- TASK OBJECTIVE
Your task is to repeat exactly the lines below between the line holding "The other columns" and the line holding "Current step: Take", inclusive, and only those.

------------------------------------------------------------

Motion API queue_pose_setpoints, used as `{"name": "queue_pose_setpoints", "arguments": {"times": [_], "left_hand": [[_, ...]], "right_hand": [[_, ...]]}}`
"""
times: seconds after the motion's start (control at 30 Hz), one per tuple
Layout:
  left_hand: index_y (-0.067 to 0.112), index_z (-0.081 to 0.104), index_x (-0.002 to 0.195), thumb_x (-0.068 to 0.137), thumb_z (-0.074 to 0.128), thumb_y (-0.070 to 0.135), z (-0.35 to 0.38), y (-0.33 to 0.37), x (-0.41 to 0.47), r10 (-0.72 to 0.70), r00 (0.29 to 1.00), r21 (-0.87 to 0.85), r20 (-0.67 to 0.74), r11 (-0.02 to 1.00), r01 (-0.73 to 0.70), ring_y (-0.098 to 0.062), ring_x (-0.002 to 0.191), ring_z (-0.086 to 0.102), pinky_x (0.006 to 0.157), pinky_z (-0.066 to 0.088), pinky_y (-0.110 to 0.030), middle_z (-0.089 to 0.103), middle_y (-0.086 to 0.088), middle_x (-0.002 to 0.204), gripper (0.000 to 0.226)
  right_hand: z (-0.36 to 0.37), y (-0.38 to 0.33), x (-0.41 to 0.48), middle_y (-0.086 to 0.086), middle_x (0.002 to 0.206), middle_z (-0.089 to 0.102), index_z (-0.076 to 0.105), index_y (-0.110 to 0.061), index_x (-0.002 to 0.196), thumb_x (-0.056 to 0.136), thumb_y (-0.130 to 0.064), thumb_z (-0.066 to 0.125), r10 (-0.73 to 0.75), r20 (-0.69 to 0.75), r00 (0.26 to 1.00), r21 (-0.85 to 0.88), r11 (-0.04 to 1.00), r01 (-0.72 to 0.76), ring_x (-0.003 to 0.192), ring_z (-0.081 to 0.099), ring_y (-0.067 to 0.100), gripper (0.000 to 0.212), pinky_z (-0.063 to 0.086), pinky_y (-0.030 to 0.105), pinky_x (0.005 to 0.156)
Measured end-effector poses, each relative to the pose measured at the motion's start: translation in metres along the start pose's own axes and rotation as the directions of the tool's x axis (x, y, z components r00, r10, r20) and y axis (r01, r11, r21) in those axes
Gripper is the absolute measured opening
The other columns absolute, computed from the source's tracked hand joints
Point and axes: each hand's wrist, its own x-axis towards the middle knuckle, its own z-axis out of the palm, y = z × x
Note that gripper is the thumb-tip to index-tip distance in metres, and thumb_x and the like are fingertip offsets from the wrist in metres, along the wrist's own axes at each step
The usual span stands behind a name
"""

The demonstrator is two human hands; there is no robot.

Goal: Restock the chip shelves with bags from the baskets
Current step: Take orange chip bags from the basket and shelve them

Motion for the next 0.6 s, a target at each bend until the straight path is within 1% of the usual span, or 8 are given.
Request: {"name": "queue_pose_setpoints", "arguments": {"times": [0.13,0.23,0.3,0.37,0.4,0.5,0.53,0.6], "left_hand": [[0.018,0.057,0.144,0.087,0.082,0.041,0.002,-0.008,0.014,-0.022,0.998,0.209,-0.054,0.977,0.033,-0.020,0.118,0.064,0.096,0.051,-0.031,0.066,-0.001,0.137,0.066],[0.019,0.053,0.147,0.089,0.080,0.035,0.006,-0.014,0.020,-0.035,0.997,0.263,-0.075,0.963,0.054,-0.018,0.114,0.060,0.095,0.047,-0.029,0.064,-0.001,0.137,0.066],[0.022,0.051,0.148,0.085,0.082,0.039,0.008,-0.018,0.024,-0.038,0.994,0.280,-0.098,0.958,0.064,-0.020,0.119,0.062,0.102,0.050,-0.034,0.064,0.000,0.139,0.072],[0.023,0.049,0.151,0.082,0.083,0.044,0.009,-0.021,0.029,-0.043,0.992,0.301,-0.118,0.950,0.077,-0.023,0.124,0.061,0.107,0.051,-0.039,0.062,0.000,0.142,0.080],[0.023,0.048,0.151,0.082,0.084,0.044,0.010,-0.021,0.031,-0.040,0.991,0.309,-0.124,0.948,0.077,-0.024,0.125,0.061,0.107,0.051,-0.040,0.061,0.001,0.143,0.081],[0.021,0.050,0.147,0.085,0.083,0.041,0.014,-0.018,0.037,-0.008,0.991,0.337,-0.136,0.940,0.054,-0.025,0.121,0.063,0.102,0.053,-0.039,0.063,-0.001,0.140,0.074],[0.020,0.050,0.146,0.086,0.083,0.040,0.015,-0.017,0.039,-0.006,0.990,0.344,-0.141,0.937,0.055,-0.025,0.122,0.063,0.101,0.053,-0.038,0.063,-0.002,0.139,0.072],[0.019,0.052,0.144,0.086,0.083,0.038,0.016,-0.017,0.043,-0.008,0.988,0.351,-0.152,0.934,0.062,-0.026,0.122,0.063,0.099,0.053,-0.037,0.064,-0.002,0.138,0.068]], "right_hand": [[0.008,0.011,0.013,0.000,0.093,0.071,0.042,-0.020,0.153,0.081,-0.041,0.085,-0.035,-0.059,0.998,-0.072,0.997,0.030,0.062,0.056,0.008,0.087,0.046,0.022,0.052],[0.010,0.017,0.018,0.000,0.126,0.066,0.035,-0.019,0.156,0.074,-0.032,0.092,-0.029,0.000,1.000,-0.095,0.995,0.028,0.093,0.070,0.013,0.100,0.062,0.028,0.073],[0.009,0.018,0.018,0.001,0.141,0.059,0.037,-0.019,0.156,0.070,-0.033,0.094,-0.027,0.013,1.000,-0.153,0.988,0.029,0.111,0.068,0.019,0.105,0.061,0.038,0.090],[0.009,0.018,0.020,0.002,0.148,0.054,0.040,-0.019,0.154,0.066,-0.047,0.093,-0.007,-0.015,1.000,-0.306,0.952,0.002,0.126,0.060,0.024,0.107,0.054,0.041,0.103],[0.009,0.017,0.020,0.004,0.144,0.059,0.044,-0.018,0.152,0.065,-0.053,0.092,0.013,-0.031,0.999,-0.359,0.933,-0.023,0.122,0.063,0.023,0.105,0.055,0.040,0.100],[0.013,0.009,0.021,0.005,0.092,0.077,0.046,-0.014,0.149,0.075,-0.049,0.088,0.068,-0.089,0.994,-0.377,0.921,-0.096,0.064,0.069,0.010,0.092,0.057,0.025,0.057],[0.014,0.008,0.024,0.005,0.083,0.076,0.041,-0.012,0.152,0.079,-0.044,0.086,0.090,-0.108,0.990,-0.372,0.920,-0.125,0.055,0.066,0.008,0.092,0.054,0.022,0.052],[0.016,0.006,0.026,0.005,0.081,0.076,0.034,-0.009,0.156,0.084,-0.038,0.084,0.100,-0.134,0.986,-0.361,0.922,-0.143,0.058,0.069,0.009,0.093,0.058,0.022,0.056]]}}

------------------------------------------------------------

- EXPECTED OUTPUT
The other columns absolute, computed from the source's tracked hand joints
Point and axes: each hand's wrist, its own x-axis towards the middle knuckle, its own z-axis out of the palm, y = z × x
Note that gripper is the thumb-tip to index-tip distance in metres, and thumb_x and the like are fingertip offsets from the wrist in metres, along the wrist's own axes at each step
The usual span stands behind a name
"""

The demonstrator is two human hands; there is no robot.

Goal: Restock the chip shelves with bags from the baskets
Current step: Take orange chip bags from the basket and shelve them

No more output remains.